Just another brick in the Wall of Text.
 23 d Roy, Tue, 22nd May '12 8:03:26 AM Relationship Status: Hounds of love are hunting
I can't believe that there still are people who believe that all Christians take the stories in The Bible literally.

Is that cake frosting?
[up][up]The fact that it is a myth does not imply that it does not make sense tongue

Yeah, I was kidding when I mentioned water vapor in space; but just because something is a mind, it does not mean that it is justified to dismiss it as irrelevant or nonsensical.

I think that the creation account of the Genesis is full of subtleties and layers upon layers upon layers upon layers upon layers of meanings.
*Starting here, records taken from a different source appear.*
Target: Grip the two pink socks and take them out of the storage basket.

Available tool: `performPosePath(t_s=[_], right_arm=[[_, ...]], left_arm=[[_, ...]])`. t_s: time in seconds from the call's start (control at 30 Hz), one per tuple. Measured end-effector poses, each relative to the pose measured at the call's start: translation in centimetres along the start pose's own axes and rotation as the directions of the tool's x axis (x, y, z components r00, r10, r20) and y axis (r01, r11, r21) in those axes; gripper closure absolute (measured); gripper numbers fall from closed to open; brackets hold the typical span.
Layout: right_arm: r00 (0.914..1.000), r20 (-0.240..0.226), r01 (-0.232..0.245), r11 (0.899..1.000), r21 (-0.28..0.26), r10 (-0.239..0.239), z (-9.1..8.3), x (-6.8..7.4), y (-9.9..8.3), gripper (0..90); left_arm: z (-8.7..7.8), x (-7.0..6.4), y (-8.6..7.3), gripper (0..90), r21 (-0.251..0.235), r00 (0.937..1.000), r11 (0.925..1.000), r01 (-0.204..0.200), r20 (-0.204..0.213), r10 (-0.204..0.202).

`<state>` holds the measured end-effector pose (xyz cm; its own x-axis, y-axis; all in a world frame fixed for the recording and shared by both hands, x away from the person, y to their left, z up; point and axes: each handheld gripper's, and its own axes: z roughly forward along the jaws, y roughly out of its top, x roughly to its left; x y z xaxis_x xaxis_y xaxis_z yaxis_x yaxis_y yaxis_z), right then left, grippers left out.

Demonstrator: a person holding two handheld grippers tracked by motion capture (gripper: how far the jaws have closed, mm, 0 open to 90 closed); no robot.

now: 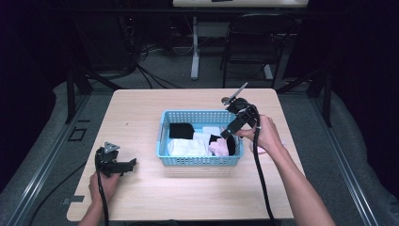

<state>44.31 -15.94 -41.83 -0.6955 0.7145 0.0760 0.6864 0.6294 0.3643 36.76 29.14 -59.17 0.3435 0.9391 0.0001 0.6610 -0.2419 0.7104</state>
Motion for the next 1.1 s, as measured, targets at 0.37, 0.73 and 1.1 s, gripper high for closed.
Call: performPosePath(t_s=[0.37,0.73,1.1], right_arm=[[0.9985,-0.018,0.053,0.996,0.069,-0.052,4.0,1.0,2.4,16.9],[0.9996,-0.013,0.027,0.988,0.152,-0.025,7.1,-0.1,1.0,33.0],[0.9987,-0.001,0.051,0.977,0.206,-0.051,8.2,0.3,0.6,53.2]], left_arm=[[0.0,0.0,0.0,2.2,-0.002,1.0,1.0,0.0,0.0,0.0],[0.0,0.0,0.0,2.2,0.001,1.0,1.0,-0.002,0.002,0.002],[0.0,0.0,0.0,2.2,0.001,1.0,1.0,-0.002,0.002,0.002]])
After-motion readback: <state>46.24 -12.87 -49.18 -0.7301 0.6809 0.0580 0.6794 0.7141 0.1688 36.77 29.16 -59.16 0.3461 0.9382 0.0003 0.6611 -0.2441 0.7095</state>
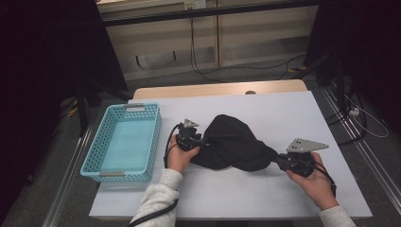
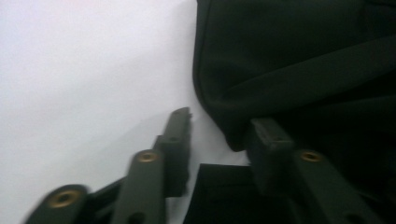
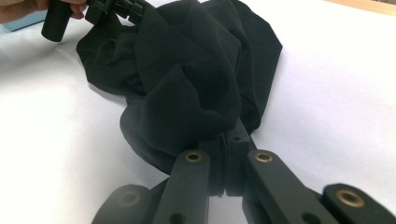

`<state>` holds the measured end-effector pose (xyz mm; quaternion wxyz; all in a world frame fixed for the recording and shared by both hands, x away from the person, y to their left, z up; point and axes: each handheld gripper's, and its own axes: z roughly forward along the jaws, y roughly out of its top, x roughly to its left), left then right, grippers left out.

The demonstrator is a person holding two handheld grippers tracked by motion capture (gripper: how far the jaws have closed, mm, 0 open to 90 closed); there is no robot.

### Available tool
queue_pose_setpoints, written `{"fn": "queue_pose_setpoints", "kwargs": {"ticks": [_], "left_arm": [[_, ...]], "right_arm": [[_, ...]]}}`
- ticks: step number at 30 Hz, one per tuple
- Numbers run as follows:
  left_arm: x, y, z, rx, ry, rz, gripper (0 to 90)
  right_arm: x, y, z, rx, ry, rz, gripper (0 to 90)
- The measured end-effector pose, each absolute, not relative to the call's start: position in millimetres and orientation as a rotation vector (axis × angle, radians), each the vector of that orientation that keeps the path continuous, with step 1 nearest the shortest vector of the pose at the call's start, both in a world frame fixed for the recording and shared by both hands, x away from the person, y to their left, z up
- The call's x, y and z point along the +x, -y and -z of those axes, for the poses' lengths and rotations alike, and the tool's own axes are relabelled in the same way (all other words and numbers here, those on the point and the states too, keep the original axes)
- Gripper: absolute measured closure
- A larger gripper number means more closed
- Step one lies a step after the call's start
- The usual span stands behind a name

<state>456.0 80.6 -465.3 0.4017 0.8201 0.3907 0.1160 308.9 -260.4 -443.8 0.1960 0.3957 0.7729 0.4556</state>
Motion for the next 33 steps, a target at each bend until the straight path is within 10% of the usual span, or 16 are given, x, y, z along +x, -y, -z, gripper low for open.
{"fn": "queue_pose_setpoints", "kwargs": {"ticks": [9,33], "left_arm": [[455,-87,464,2.054,-1.017,-0.205,88.0],[430,-150,408,1.955,-1.149,-0.2,90.0]], "right_arm": [[311,254,446,1.088,-2.188,-1.276,89.2],[323,241,443,1.045,-2.144,-1.276,89.2]]}}
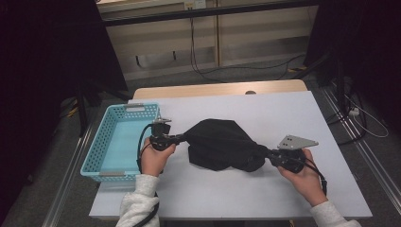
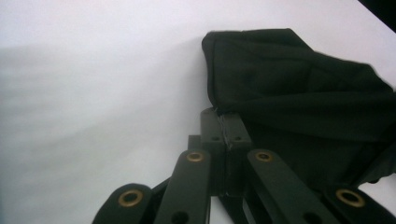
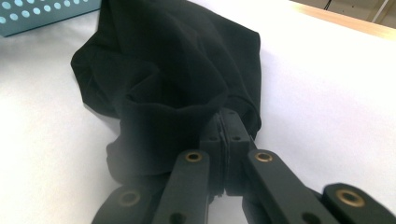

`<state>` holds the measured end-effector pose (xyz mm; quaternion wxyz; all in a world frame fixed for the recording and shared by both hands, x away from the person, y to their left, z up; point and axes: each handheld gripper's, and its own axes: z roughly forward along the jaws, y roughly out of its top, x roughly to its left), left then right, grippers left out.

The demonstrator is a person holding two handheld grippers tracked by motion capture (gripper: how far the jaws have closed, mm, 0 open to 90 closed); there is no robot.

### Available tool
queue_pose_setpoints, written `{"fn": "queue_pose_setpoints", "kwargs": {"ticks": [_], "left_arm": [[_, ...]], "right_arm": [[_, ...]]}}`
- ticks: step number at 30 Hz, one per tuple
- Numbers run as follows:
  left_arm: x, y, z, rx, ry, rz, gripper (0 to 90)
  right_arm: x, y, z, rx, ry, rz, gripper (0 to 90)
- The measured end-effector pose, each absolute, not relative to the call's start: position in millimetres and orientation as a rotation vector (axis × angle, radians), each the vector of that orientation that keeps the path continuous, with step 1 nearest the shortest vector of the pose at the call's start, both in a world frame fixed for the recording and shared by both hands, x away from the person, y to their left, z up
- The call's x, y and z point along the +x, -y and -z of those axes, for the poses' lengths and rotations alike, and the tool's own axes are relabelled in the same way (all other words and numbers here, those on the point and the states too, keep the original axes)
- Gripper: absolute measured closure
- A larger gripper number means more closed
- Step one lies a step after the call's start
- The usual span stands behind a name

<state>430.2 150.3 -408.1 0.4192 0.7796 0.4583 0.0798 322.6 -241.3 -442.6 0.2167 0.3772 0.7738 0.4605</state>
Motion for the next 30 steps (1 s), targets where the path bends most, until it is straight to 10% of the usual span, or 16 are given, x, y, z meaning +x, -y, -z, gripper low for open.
{"fn": "queue_pose_setpoints", "kwargs": {"ticks": [30], "left_arm": [[426,-144,414,2.009,-1.187,-0.257,90.0]], "right_arm": [[317,224,445,1.027,-2.206,-1.282,62.0]]}}
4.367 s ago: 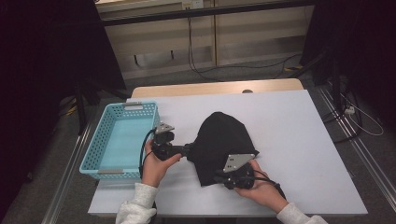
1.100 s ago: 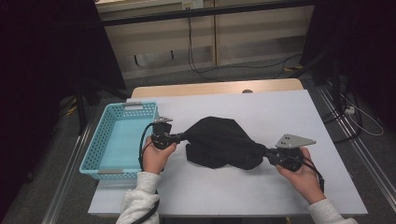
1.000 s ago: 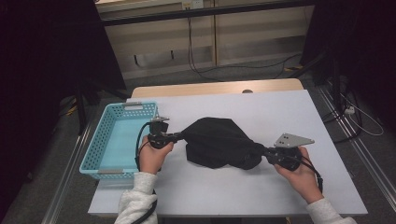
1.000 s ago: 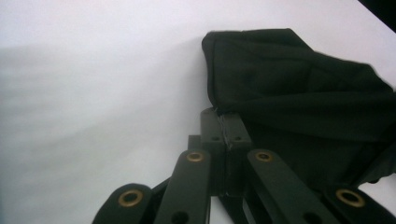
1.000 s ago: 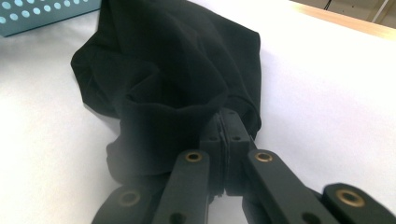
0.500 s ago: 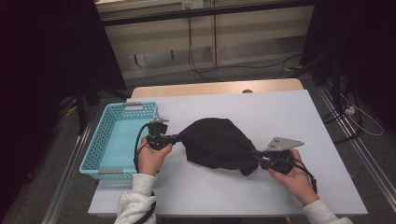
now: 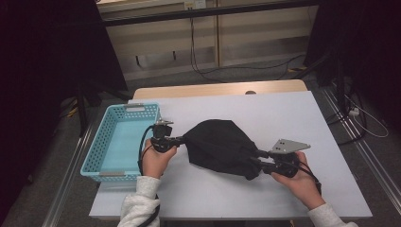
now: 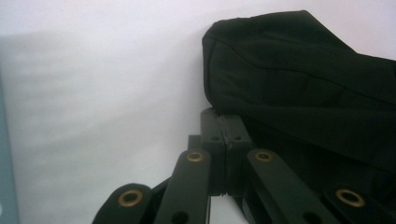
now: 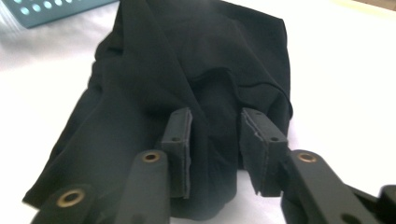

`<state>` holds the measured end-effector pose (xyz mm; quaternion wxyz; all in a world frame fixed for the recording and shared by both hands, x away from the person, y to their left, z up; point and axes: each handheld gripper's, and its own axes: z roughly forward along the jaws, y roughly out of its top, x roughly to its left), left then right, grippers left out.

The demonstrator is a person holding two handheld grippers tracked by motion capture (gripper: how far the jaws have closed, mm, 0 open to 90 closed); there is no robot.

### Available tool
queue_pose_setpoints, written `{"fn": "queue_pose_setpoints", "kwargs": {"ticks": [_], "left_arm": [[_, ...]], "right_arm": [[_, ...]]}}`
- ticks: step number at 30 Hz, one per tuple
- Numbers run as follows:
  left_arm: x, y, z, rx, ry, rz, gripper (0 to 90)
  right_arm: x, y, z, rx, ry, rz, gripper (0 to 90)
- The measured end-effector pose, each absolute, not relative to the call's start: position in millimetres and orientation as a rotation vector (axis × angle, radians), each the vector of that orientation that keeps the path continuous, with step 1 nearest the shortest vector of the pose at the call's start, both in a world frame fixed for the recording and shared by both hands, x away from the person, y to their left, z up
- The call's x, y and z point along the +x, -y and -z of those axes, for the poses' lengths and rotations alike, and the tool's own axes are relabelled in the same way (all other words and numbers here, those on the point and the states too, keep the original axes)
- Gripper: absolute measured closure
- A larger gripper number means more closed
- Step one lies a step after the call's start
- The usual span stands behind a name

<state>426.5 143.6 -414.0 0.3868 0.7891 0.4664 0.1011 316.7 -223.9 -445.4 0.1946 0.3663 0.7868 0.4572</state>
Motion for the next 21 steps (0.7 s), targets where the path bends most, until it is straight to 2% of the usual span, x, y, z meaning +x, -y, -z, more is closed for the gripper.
{"fn": "queue_pose_setpoints", "kwargs": {"ticks": [5,12,17,20,21], "left_arm": [[427,-142,416,2.013,-1.197,-0.254,90.0],[426,-141,416,2.011,-1.199,-0.254,90.0],[426,-142,416,2.012,-1.205,-0.262,90.0],[427,-144,416,2.007,-1.209,-0.261,90.0],[427,-146,415,2.007,-1.217,-0.257,90.0]], "right_arm": [[315,218,443,1.018,-2.206,-1.28,56.6],[313,211,440,1.003,-2.222,-1.306,53.5],[313,205,450,1.02,-2.302,-1.282,50.1],[313,205,455,1.037,-2.333,-1.244,52.0],[313,205,461,1.045,-2.353,-1.223,56.1]]}}
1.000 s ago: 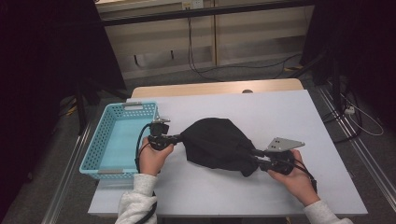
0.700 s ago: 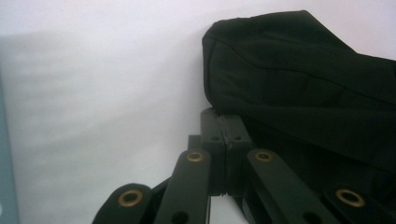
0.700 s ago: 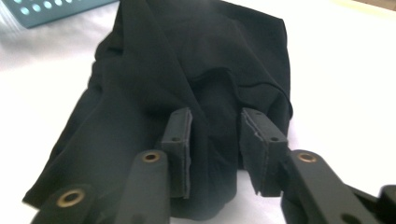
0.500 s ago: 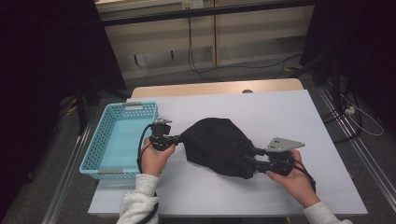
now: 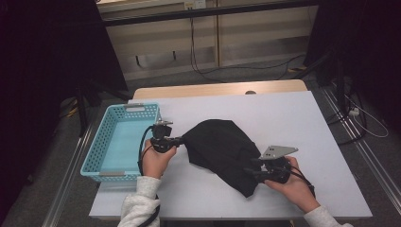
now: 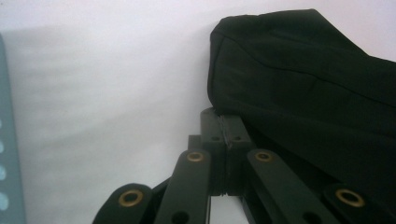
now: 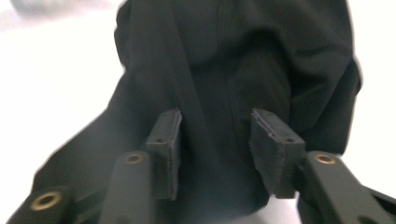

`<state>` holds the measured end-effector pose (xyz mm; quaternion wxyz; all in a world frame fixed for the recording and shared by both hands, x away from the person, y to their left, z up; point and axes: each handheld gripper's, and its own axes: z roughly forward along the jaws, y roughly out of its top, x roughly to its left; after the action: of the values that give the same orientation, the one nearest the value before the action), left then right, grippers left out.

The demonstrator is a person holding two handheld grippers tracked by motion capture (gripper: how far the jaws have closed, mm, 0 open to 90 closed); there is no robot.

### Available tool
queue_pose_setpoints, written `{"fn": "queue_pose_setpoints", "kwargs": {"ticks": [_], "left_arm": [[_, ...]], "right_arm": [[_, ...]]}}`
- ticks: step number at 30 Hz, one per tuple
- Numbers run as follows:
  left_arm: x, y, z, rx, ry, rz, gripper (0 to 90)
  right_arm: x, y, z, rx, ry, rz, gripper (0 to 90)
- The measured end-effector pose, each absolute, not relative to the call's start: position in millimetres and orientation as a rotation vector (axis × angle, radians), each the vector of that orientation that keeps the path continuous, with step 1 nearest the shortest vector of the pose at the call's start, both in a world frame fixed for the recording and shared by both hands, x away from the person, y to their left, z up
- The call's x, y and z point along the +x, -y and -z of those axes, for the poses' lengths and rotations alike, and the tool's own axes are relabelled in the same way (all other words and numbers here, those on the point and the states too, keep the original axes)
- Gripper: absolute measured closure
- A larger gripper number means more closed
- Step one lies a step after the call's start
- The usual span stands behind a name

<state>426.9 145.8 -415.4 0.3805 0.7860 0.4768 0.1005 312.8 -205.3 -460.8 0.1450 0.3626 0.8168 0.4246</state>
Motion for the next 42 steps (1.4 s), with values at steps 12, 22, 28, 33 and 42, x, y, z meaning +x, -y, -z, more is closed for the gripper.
{"fn": "queue_pose_setpoints", "kwargs": {"ticks": [12,22,28,33,42], "left_arm": [[425,-143,415,2.001,-1.205,-0.229,90.0],[421,-125,418,2.036,-1.156,-0.18,90.0],[420,-127,417,2.04,-1.167,-0.185,90.0],[419,-127,417,2.032,-1.173,-0.199,90.0],[420,-129,415,2.024,-1.186,-0.217,90.0]], "right_arm": [[329,229,456,1.032,-2.281,-1.111,87.5],[350,248,452,1.044,-2.196,-1.062,85.8],[332,248,445,1.062,-2.164,-1.154,69.8],[320,245,440,1.061,-2.156,-1.196,63.6],[298,223,445,1.003,-2.286,-1.282,51.8]]}}
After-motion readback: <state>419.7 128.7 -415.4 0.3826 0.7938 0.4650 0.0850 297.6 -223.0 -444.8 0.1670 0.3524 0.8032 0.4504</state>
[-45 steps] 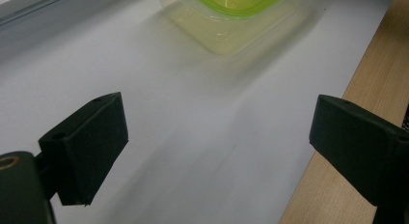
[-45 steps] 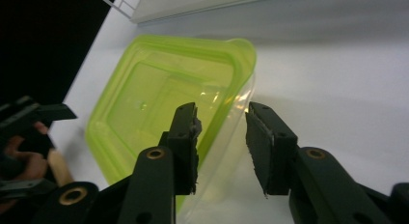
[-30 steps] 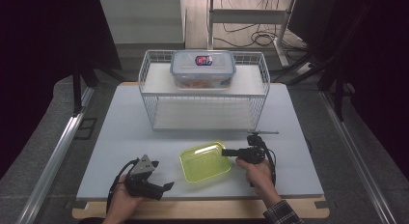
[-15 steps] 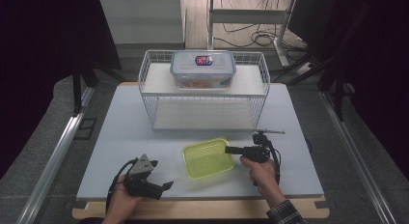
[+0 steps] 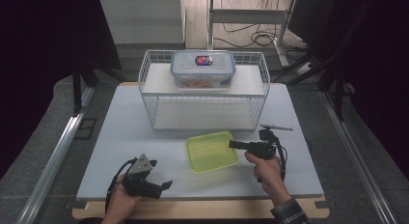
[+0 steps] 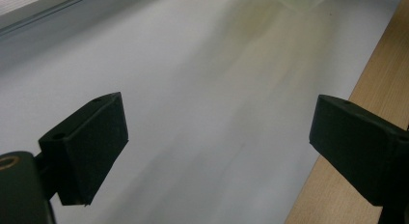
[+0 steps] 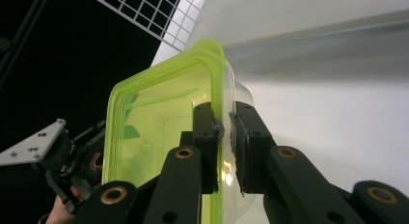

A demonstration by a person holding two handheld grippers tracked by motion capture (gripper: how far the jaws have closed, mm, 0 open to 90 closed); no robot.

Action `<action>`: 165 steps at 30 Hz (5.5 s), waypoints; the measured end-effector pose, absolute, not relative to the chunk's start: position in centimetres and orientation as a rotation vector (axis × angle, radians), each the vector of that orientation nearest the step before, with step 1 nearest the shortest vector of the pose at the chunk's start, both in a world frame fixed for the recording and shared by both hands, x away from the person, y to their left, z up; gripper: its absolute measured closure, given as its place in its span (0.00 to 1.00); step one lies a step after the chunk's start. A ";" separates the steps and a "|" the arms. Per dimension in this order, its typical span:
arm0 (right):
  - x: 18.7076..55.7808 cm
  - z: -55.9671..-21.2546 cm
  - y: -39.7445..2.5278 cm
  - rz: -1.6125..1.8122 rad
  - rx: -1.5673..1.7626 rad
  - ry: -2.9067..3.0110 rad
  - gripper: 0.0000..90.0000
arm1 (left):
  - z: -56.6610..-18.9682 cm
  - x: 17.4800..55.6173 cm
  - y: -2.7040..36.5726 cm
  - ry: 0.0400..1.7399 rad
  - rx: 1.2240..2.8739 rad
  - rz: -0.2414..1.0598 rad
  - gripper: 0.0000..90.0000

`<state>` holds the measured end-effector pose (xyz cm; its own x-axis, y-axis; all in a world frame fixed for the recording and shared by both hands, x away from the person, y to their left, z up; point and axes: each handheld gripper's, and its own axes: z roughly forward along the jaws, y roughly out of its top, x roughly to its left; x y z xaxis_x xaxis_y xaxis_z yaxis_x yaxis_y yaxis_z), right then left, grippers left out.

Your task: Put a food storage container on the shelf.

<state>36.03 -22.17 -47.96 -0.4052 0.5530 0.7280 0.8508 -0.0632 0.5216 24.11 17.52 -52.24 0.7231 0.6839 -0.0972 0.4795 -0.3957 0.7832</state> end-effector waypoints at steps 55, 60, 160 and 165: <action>39.4 -34.9 -23.0 -1.766 -1.506 -1.829 0.90 | -52.3 24.1 17.6 0.876 2.068 0.304 0.07; 39.9 -33.7 -23.0 -1.792 -1.516 -1.826 0.90 | -52.3 24.1 17.6 0.875 2.068 0.304 0.07; 46.9 -24.9 -16.6 -1.861 -1.596 -2.330 0.40 | -52.2 24.1 17.7 0.872 2.054 0.286 0.07; 45.7 -25.1 -17.3 -1.857 -1.527 -2.387 0.36 | -52.2 24.0 17.6 0.869 2.059 0.289 0.07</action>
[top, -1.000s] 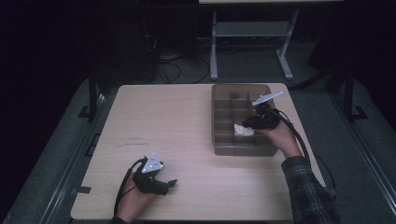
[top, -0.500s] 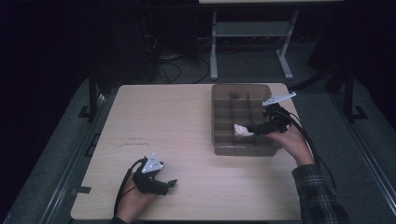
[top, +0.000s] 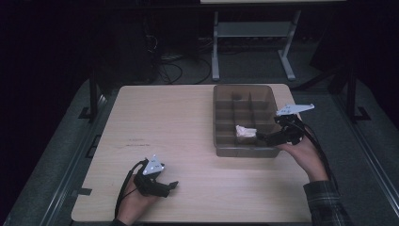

No, I don't believe that it is a factual account of the creation of the world; but that does not mean that it is not worth examining in depth.

edited 22nd May '12 8:04:50 AM by Carciofus

But they seem to know where they are going, the ones who walk away from Omelas.

 25 Lawyerdude, Tue, 22nd May '12 8:04:59 AM from my secret moon base
Citizen
Something I've found particularly interesting about the Genesis creation stories vs. other ancient creation myths is that in many other cultures, life on Earth was created through the gods engaging in sexual acts with each other. Genesis on the other hand, has YHWH speaking the world into existence. Maybe it's a sort of Bad Ass Boast on the part of the ancient Hebrews. "Your Gods have physical needs. Our God just says things and they happen". Probably has something to do with the idea that words have power.
What we obtain too cheap, we esteem too lightly.